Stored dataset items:
□ □ □ □
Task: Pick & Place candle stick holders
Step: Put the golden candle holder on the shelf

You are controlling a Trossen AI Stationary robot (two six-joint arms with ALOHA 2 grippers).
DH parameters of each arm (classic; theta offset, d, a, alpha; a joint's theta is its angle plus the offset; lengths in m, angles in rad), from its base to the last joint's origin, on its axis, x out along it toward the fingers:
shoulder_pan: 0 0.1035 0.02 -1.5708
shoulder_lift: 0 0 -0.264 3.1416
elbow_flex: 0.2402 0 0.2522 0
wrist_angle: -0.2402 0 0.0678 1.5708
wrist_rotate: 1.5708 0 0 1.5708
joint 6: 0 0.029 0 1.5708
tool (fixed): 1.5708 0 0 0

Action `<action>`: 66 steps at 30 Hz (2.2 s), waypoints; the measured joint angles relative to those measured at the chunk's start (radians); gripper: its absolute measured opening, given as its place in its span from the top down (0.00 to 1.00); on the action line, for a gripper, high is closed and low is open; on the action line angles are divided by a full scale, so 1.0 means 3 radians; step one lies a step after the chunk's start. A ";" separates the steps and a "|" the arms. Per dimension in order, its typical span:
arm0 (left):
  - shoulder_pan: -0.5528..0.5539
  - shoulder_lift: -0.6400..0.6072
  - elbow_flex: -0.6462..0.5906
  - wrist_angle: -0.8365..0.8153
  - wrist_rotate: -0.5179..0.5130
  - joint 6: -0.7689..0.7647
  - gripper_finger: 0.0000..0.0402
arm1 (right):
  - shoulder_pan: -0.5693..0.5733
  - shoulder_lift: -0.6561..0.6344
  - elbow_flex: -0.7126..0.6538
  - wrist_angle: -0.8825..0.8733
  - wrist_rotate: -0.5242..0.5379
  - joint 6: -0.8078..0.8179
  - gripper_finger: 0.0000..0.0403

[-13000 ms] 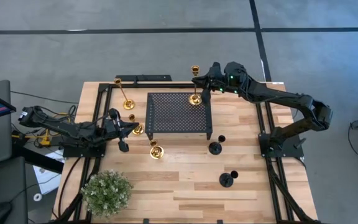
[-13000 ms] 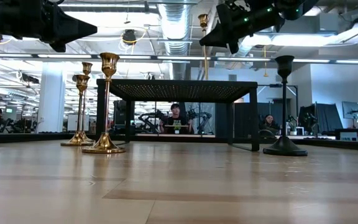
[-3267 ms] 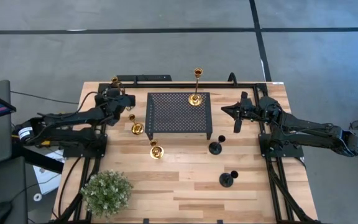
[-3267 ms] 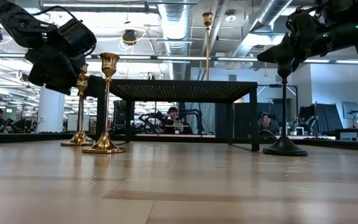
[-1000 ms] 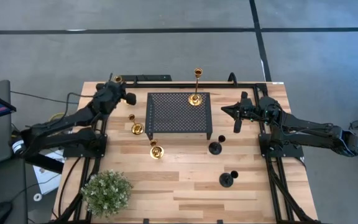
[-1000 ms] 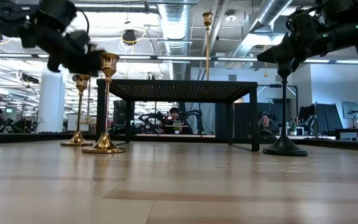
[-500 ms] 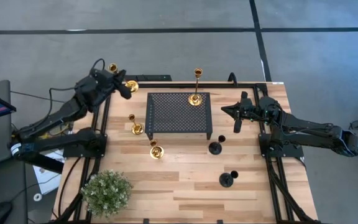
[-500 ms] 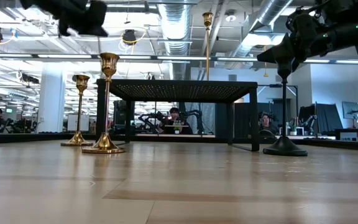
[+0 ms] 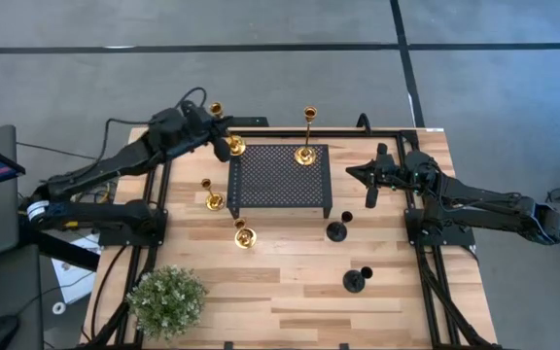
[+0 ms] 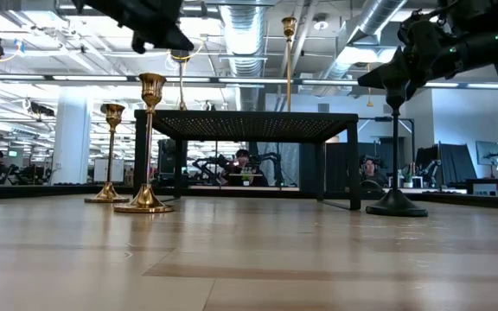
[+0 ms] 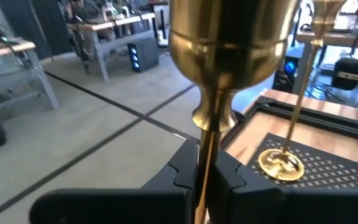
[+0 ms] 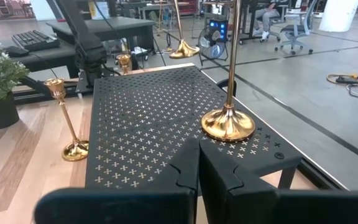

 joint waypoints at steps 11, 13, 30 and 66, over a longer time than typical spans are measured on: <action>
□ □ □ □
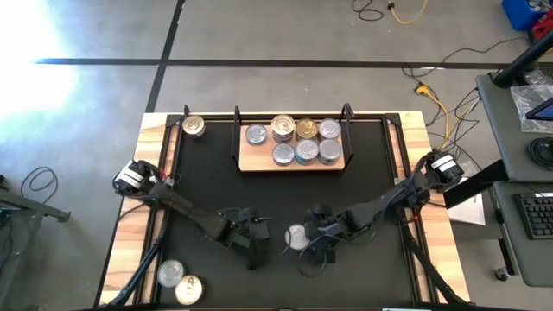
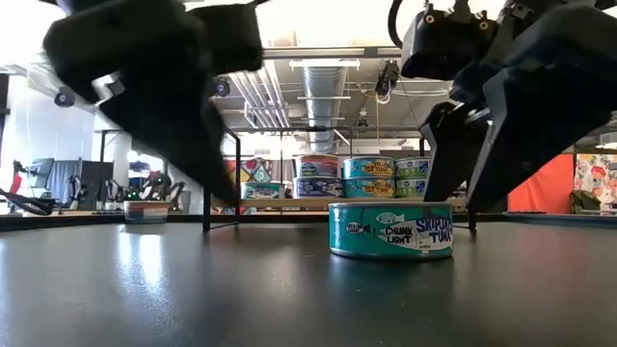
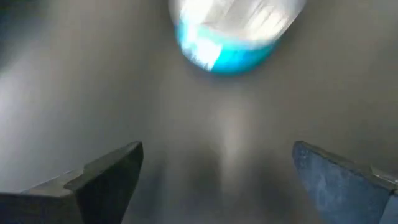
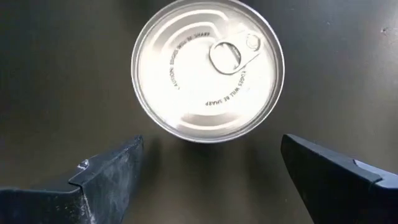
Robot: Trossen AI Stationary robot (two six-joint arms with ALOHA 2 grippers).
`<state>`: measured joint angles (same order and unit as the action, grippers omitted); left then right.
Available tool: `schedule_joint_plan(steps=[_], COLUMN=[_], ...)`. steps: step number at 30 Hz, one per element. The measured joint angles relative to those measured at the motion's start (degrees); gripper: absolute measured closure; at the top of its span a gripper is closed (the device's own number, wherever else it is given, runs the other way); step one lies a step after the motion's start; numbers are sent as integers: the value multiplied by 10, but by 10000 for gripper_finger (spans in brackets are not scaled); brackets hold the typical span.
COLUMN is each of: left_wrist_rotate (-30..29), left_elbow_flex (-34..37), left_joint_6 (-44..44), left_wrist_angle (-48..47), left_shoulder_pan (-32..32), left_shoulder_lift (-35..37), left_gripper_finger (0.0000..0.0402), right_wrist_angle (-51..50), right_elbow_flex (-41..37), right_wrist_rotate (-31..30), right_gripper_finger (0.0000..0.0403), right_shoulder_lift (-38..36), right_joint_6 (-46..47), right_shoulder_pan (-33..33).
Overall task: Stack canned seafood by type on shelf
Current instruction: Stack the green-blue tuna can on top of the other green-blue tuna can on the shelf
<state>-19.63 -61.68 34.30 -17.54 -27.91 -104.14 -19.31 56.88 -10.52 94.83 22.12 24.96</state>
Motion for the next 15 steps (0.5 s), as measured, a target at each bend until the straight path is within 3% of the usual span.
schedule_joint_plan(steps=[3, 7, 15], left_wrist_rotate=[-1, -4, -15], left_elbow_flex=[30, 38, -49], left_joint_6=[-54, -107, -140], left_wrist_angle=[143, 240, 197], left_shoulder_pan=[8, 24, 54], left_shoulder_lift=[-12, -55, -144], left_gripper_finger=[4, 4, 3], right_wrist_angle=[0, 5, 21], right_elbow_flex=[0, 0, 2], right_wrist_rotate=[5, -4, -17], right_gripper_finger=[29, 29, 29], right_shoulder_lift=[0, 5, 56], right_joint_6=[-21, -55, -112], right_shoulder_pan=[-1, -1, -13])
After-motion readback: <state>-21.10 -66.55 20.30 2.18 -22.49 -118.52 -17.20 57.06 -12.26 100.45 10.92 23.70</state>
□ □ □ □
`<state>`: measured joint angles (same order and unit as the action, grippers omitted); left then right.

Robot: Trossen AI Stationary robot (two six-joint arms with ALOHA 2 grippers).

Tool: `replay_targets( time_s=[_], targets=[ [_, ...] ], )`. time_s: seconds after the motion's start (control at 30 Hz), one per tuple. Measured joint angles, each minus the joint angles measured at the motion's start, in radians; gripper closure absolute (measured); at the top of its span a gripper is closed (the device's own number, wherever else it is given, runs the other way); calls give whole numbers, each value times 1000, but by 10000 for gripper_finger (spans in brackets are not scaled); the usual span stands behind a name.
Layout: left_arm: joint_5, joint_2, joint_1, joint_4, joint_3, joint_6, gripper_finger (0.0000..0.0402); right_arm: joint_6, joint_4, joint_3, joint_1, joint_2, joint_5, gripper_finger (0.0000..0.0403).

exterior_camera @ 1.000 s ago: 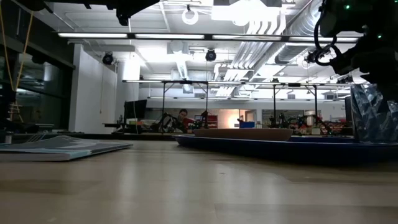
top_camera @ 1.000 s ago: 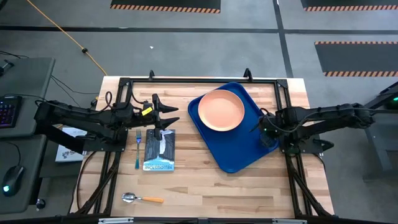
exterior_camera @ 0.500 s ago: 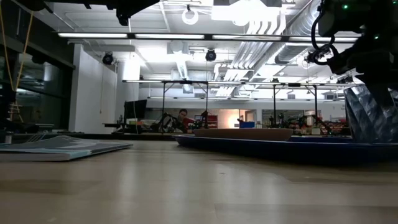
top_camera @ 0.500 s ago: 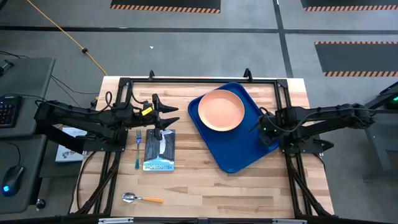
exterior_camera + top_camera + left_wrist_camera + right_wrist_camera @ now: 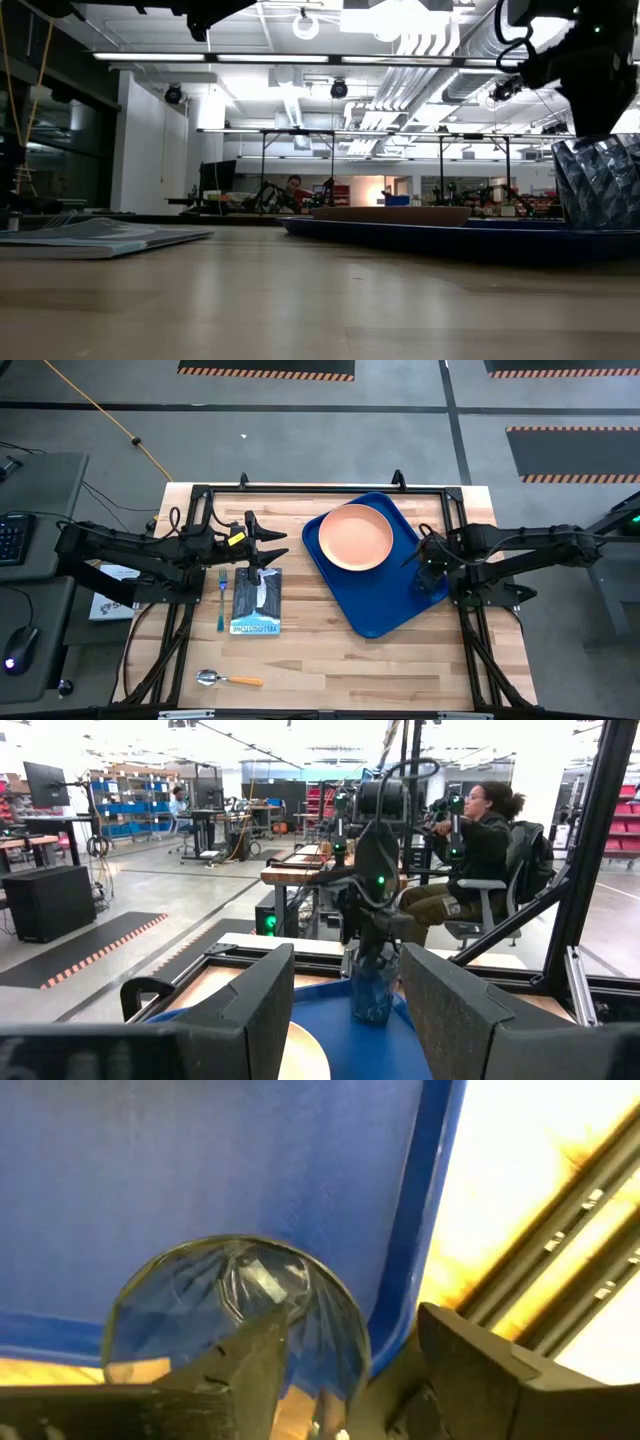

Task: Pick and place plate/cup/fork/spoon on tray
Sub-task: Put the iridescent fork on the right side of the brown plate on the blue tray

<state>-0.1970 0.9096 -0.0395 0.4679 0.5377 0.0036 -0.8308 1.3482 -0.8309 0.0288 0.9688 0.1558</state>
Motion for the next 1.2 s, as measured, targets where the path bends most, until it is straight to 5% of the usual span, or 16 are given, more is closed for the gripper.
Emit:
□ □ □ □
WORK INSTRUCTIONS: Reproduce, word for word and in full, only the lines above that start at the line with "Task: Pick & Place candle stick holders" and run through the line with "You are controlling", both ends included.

ANSWER BOX:
Task: Pick & Place candle stick holders
Step: Put the golden candle holder on the shelf

You are controlling a Trossen AI Stationary robot (two six-joint arms with ALOHA 2 grippers).

What this exercise needed has been supplied.